Voulu gagnant-gagnant, le partenariat entre Navodaya DMCC et Kisenge Manganèse pourra prendre plusieurs formes, a souligné l’Avocat d’affaires, mais pour l’instant, ce n’était qu’une prise de contact. En attendant la conclusion d’un accord de partenariat avec Navodaya DMCC, la traversée du désert continue pour Kisenge-Manganèse et tous es travailleurs directs et indirects estimés à 1000 agents.

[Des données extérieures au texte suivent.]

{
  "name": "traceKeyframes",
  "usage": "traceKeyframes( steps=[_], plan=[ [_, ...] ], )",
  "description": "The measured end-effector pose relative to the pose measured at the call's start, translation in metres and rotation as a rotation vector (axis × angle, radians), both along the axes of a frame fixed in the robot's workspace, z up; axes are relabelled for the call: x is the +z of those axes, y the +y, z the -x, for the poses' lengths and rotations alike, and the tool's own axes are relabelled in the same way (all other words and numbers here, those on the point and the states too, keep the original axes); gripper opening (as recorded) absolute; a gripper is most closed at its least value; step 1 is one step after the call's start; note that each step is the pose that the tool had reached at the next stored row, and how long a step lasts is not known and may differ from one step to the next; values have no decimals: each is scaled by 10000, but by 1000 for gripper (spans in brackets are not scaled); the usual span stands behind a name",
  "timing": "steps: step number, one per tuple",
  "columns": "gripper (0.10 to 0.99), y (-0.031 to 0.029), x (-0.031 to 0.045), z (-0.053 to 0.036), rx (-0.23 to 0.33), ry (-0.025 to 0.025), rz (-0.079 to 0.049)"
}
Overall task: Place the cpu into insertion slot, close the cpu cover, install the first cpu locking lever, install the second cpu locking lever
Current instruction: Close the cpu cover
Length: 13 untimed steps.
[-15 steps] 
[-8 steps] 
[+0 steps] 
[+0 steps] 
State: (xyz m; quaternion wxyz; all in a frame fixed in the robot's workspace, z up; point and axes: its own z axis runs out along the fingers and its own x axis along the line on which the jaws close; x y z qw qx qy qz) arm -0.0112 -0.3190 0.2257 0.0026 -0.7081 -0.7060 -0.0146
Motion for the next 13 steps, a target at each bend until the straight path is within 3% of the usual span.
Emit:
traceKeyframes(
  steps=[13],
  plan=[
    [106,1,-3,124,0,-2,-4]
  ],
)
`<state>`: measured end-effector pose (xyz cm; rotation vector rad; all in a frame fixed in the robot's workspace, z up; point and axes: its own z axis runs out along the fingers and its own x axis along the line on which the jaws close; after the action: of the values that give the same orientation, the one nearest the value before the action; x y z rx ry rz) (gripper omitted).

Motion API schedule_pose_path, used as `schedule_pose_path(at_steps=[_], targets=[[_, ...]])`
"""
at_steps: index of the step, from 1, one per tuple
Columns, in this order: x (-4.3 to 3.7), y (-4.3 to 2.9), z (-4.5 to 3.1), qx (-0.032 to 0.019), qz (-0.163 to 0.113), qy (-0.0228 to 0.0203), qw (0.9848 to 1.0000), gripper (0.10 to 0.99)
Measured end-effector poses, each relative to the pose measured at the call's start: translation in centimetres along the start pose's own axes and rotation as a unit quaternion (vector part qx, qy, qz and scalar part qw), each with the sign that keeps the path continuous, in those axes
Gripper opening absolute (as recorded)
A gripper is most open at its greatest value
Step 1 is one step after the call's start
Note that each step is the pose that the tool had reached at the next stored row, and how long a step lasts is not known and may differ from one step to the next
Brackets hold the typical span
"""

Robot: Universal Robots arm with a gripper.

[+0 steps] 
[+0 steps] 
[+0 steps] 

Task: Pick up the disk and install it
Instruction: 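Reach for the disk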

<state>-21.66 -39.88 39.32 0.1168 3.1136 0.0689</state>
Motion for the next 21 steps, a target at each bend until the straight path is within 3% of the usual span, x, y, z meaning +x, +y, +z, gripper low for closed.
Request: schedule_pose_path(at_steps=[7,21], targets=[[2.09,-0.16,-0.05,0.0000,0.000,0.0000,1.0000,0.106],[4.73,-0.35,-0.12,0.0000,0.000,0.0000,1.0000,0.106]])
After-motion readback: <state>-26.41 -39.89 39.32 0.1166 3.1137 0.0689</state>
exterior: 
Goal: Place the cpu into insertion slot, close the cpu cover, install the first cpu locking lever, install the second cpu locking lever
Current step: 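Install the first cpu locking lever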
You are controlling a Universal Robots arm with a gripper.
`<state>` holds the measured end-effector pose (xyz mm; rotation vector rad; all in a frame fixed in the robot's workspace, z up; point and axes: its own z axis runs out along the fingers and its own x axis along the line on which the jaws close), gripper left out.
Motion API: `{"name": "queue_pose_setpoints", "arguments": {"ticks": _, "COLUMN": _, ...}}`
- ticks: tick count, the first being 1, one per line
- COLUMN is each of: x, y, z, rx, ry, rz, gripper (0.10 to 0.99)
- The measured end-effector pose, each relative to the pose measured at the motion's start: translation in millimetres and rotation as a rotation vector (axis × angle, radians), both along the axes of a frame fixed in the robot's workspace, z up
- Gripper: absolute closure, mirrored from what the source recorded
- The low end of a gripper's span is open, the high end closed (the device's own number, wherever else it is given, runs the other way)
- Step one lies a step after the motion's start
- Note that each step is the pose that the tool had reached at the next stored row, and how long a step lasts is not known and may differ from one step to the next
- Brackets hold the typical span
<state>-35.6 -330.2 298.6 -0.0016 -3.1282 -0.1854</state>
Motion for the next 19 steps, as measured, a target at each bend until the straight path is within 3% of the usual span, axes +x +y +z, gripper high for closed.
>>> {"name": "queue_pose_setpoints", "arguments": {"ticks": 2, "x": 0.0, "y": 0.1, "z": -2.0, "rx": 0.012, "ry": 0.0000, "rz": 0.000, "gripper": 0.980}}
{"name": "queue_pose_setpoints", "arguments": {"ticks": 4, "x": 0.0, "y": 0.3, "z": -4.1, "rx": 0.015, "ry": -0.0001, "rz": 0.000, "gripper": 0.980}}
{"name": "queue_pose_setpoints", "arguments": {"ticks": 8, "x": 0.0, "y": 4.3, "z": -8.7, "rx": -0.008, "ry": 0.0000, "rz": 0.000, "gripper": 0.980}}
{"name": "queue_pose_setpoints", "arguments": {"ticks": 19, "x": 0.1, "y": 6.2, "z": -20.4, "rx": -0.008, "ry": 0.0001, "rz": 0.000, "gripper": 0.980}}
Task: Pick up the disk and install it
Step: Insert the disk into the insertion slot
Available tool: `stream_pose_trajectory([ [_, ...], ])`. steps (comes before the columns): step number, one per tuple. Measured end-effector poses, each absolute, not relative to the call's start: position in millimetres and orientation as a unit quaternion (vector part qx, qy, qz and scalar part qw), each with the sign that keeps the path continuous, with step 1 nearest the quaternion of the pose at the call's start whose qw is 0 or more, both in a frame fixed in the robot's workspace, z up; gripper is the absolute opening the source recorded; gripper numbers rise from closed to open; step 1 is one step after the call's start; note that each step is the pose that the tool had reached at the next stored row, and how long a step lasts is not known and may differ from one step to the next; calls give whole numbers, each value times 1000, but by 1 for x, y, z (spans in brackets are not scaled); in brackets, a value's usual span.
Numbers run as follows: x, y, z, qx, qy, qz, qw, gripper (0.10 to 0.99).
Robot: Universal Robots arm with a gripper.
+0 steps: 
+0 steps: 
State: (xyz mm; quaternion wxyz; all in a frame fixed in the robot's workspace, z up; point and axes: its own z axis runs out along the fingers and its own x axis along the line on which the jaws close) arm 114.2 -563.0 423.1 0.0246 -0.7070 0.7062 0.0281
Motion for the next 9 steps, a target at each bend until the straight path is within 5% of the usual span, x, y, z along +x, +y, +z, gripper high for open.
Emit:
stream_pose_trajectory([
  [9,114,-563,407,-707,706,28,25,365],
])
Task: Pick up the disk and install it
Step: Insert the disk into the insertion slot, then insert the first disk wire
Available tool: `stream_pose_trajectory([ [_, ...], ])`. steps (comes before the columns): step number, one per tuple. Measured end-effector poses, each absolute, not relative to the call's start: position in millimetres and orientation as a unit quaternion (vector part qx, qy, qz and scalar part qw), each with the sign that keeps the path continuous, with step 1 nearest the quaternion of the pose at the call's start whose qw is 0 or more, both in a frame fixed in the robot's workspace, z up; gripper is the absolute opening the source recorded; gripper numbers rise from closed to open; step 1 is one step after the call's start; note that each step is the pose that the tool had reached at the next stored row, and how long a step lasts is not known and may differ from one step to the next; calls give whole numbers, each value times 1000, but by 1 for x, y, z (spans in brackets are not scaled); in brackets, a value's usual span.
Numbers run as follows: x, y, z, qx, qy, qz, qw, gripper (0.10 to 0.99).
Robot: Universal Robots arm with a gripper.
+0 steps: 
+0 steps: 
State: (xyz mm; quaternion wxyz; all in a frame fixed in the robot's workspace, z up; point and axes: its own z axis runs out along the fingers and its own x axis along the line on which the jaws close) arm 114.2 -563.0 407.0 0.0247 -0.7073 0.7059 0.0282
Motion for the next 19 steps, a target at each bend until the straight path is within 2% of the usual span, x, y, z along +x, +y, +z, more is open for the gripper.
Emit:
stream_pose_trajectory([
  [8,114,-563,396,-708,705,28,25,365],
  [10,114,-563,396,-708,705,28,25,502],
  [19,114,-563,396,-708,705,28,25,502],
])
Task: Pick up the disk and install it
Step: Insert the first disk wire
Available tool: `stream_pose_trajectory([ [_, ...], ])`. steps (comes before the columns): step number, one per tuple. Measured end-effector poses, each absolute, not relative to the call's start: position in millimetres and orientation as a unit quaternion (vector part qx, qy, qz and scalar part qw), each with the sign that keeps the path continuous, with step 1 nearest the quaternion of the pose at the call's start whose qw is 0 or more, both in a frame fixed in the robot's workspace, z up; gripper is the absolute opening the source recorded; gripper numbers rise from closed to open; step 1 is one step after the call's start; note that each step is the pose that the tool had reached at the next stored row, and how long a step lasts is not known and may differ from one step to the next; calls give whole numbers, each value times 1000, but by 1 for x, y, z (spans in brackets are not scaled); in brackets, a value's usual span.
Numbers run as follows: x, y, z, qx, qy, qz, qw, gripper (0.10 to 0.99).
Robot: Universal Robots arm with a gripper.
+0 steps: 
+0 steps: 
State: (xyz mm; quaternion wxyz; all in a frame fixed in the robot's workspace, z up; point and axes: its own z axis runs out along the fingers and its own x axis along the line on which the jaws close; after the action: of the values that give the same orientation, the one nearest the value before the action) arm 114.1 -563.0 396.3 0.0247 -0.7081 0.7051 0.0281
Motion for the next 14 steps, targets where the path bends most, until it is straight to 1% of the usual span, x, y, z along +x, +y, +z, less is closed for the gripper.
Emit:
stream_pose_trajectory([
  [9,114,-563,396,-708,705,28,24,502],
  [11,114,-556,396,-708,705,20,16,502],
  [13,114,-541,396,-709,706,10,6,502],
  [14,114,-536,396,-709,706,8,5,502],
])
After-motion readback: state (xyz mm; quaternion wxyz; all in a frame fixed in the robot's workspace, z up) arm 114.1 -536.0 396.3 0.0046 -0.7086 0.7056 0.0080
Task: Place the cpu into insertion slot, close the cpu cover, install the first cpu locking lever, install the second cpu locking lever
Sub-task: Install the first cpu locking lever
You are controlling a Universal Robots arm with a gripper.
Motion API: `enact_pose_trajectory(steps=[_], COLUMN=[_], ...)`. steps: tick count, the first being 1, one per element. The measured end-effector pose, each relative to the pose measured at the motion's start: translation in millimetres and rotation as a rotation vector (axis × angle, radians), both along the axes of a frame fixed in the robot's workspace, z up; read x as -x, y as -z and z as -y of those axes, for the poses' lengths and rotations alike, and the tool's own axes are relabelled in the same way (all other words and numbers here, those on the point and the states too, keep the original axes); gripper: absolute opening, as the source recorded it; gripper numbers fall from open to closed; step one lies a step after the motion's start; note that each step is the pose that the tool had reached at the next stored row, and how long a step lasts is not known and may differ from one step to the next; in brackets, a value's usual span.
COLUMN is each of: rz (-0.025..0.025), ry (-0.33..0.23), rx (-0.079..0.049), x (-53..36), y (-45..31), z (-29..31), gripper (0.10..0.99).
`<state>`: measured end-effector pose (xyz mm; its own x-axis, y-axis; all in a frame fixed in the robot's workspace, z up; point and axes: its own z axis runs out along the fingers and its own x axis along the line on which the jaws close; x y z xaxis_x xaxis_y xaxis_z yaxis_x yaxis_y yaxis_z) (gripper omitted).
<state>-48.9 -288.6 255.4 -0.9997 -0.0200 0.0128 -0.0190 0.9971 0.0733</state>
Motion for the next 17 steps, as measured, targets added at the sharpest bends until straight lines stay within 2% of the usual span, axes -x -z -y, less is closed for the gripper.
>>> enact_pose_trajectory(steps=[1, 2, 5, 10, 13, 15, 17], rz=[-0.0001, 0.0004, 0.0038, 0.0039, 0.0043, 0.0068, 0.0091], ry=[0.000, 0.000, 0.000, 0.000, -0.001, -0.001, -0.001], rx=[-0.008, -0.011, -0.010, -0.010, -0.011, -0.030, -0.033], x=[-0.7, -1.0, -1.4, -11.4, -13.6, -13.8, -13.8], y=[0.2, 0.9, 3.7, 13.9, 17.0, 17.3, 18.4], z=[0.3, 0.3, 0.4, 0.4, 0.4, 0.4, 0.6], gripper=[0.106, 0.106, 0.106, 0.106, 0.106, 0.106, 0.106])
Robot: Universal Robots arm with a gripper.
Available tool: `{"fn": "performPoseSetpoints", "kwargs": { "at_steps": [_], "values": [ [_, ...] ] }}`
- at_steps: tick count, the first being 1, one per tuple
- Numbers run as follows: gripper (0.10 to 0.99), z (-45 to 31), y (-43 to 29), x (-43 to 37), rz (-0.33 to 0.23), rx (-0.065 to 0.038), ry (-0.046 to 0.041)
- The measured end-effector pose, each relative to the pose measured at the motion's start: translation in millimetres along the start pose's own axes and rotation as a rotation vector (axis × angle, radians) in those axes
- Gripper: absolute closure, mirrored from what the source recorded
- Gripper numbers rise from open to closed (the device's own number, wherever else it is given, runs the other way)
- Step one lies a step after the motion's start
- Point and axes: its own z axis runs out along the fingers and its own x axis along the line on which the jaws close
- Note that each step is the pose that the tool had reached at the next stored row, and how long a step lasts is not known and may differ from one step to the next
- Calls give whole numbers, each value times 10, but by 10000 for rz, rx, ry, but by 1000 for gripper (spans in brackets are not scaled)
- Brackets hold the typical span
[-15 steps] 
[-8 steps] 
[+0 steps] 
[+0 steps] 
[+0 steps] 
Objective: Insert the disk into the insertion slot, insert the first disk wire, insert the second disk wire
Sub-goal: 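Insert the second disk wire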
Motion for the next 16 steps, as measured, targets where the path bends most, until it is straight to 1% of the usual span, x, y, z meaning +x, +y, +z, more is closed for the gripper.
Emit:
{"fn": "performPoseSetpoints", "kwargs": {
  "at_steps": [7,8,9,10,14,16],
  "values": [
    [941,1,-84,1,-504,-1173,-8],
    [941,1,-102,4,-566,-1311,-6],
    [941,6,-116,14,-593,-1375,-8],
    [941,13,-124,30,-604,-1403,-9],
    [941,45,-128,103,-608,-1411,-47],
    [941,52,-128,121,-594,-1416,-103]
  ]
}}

Pour rappel, le gisement de manganèse de Kisenge est situé dans la province du Lualaba en territoire de Dilolo. Découvert en 1926 et exploité à partir de 1951, le gisement de Kisenge est apprécié tant au niveau national que mondial. Ceci emmène à constater qu’en 1960, le Congo-belge était 8ème producteur de manganèse dans le monde et qu’en 1970, l’ex Zaïre occupait encore la 11ème place dans la production de cet élément essentiellement utilisé pour la préparation d’alliages, avec 300 000 tonnes de minerais par an. Mais le gisement, dont les droits d’exploitation appartiennent désormais à l’entreprise publique ex EMK-MN, était à l’arrêt depuis 1993 à cause notamment de la fermeture du chemin de fer de Benguela en Angola, suite à la guerre civile dans ce pays, mais surtout à cause du manque de financements. Néanmoins, le gisement présente encore d’importantes réserves, dont 5 348 227 tonnes de pyrolusite à 50% de manganèse et 6 000 000 tonnes de carbonate à 35% de manganèse.